Acute MI in sickle cell anemia may confer poor outcomes

Ankit A. Desai, MD

The study by Ogunbayo and colleagues addresses an underrecognized and poorly characterized area in the study of sickle cell disease. The idea of trying to better understand the spectrum of ACSs and their presentations in patients with sickle cell disease is a very challenging one.

Deciphering patient symptoms to diagnose an acute MI is already difficult in the general population. Adding to that challenge are patients with sickle cell disease, many of whom have symptoms of chest pain or discomfort from an assortment of noncardiac causes such as musculoskeletal pain. Then, to differentiate those patients at risk for developing or presenting with an acute MI has been a very challenging case when considering a further invasive workup and diagnostic cardiac catherization.

The second difficult topic related to these patient presentations is the type of MI. Is this the traditional plaque rupture event that we think about in an acute MI, or is this something completely different and specific to sickle cell disease and hemolytic anemias? This is further highlighted by published reports that have shown the lack of any macrovascular coronary obstruction or fresh plaque rupture events in a coronary angiogram despite presentation as an acute STEMI on an electrocardiogram. Questions of embolic events and demand-related ischemia have arisen, given the underlying vaso-occlusive and hemolytic pathophysiology of sickle cell disease. Based on these observations, other questions and challenges have also surfaced, including assessment of the true burden of ACS and potential gaps in delivering quality care for patients who have suffered a real acute MI. Additional questions also arise, such as whether traditional medical therapies that we think about for an acute MI should be implemented.

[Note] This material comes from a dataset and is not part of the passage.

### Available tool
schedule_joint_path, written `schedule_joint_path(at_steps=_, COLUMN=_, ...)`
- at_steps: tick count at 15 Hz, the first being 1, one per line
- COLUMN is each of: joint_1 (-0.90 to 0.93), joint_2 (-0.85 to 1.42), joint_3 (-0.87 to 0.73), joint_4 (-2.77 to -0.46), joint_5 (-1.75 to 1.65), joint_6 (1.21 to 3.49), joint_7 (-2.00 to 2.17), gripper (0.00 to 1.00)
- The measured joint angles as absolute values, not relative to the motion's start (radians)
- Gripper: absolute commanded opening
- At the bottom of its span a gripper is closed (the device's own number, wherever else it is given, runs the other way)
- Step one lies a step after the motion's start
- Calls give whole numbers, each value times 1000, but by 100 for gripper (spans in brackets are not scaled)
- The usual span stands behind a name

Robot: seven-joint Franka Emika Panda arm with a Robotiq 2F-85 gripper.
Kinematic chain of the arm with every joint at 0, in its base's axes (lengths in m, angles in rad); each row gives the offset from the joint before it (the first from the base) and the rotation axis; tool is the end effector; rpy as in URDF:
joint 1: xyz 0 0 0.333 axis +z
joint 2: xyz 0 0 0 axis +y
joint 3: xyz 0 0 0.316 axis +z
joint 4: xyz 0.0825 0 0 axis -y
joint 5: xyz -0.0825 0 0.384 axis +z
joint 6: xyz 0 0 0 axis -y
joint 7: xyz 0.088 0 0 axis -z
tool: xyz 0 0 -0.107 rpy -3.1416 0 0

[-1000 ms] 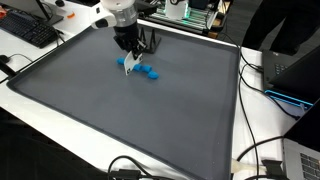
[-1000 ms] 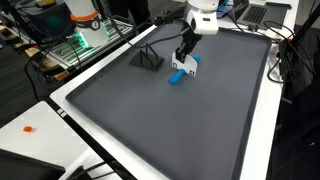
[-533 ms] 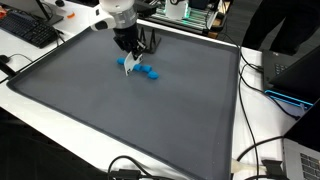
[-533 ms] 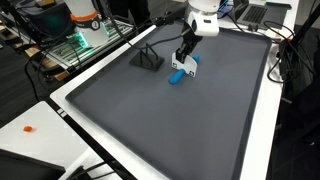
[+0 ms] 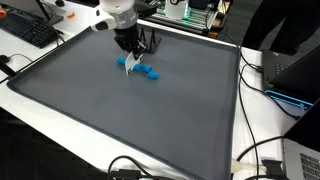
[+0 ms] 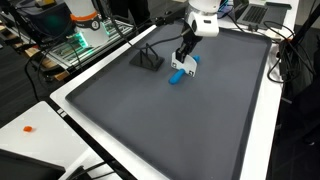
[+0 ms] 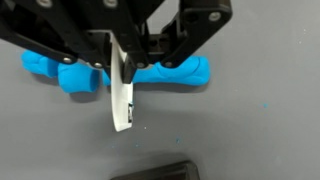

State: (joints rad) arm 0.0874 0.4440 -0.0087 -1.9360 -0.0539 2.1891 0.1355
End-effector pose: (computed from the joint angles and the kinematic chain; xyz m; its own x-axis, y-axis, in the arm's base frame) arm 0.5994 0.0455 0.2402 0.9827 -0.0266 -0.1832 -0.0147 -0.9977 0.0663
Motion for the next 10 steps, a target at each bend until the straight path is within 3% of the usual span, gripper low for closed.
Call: schedule_joint_path(at_steps=10, joint_1=90, joint_2=436, joint_3=2, joint_4=-1946, joint_5=-54, joint_6=2185, joint_7=136, gripper=2)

The current article by Ogunbayo and colleagues, for the first time on a much larger scale, addresses the issues of No. 1, what is the prevalence of MIs in patients with of sickle cell disease, No. 2, what is the trend for acute MI occurrence over time of those patients and, No. 3, what are some of the characteristics that define that patient population to better understand what kind of pathophysiology we are dealing with.

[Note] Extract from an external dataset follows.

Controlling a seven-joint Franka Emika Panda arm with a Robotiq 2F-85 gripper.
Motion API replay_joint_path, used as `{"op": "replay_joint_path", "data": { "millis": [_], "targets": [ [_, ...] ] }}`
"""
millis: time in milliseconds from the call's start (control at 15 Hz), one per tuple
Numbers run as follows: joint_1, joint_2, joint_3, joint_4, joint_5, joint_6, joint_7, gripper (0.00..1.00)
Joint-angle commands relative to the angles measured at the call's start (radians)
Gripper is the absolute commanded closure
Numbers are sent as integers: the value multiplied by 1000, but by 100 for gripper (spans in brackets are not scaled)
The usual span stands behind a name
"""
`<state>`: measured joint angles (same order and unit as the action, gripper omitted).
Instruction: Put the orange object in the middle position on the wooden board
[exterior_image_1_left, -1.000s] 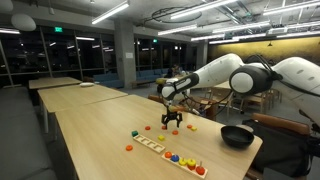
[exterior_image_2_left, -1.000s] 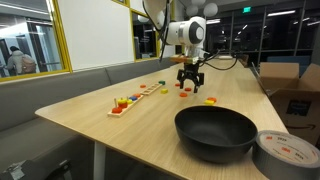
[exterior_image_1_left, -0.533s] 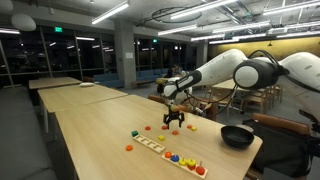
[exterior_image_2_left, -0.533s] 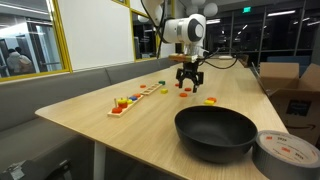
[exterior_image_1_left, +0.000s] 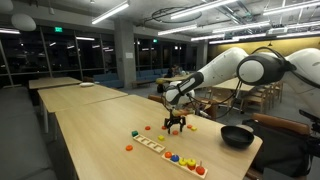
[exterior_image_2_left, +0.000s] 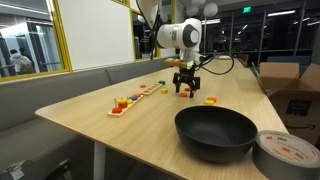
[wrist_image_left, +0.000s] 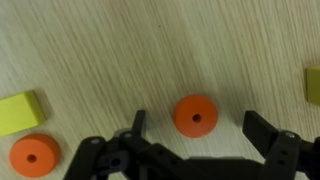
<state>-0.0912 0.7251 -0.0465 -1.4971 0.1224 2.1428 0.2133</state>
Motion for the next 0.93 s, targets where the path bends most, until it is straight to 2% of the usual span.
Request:
{"op": "replay_joint_path", "data": {
  "millis": [0,200,267,400,667,800,867],
  "targets": [
    [6,-61,1,-95,21,76,-8,0],
    [7,-75,0,-113,23,104,-3,0],
    [7,-79,1,-121,23,114,-8,25],
    [9,-88,0,-134,20,126,-6,34],
    [14,-111,-3,-159,12,131,-7,66],
    [19,-120,-4,-171,7,131,-7,79],
    [23,-122,-6,-171,2,124,-4,75]
  ]
}}
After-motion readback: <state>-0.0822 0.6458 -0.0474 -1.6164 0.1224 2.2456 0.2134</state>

In terms of changing actual clinical practice based on the current findings, we must be very careful about implementing anything new, as this is a retrospective review of a national database. Nonetheless, it raises awareness of a critical topic and maybe now we’ll have more investigators interested in more rigorous studies that can ultimately drive changes in medical care for these patients.

It would be important, for example, to be able to look at gaps in care. This article alludes to these patients not getting the same kinds of potential diagnostic tests and therapeutic tests that are typical in a patient with acute MI. Is that a real observation or was that a spurious finding because it is a retrospective national heart review with inherent biases?

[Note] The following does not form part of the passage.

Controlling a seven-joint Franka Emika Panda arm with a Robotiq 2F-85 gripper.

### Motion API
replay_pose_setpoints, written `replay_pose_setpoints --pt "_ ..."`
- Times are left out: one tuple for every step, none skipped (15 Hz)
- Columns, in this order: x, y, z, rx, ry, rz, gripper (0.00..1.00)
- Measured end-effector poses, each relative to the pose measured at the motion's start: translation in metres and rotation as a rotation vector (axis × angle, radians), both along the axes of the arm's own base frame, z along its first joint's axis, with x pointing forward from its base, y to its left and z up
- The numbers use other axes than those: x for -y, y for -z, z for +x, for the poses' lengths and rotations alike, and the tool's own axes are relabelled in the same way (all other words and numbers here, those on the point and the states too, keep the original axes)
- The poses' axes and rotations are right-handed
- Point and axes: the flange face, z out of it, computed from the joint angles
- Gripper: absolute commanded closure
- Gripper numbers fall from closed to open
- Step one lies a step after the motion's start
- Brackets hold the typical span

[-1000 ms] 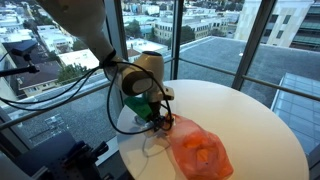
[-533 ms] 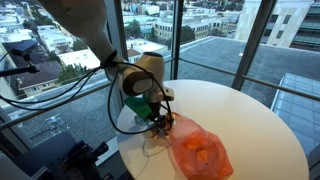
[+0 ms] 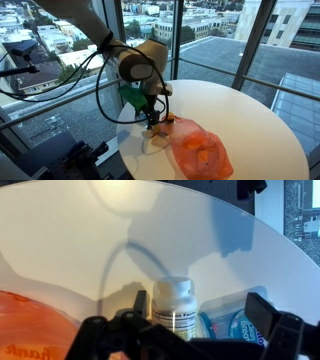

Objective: Remove the white bottle from the plastic bag

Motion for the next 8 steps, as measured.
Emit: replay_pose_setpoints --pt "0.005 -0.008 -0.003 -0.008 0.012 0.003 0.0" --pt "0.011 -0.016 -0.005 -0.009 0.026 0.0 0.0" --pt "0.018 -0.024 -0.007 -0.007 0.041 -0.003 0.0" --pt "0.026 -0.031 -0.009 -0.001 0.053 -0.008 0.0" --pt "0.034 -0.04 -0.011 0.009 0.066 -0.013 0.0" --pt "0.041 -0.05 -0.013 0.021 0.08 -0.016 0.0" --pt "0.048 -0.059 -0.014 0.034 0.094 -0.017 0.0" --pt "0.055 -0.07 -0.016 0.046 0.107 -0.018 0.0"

If that quality gap exists in failing to deliver appropriate care, what kind of therapy should we be thinking of? One of the issues this article does bring up is that there are multiple types of MIs with different types of therapies we’d consider for different types of MIs. A plaque rupture event would be a very different type of an MI than a non-plaque rupture event.

While I applaud the authors for doing this study of this topic in particular, there are a fair amount of limitations associated with the findings of the study and we have to be very careful about their interpretations.

One additional limitation is we know patients with sickle cell disease get admitted for a whole variety of noncardiac reasons, and several of those reasons are independently associated with poor outcomes. While the authors did a good job of trying to adjust for several of the known variables, with an ICD code, you’re always limited to what you and the care providers entered can adjust for in addition to what you put in for your search term and hence what you can adjust for. Therefore, you have to be careful about whether these outcomes are associated with an acute MI or with the known outcomes that sickle cell patients already have. That is something that needs to be sorted out in future prospective studies.

Ultimately, it’s an interesting observation that’s worth discussing for raising awareness, but we cannot overinterpret it.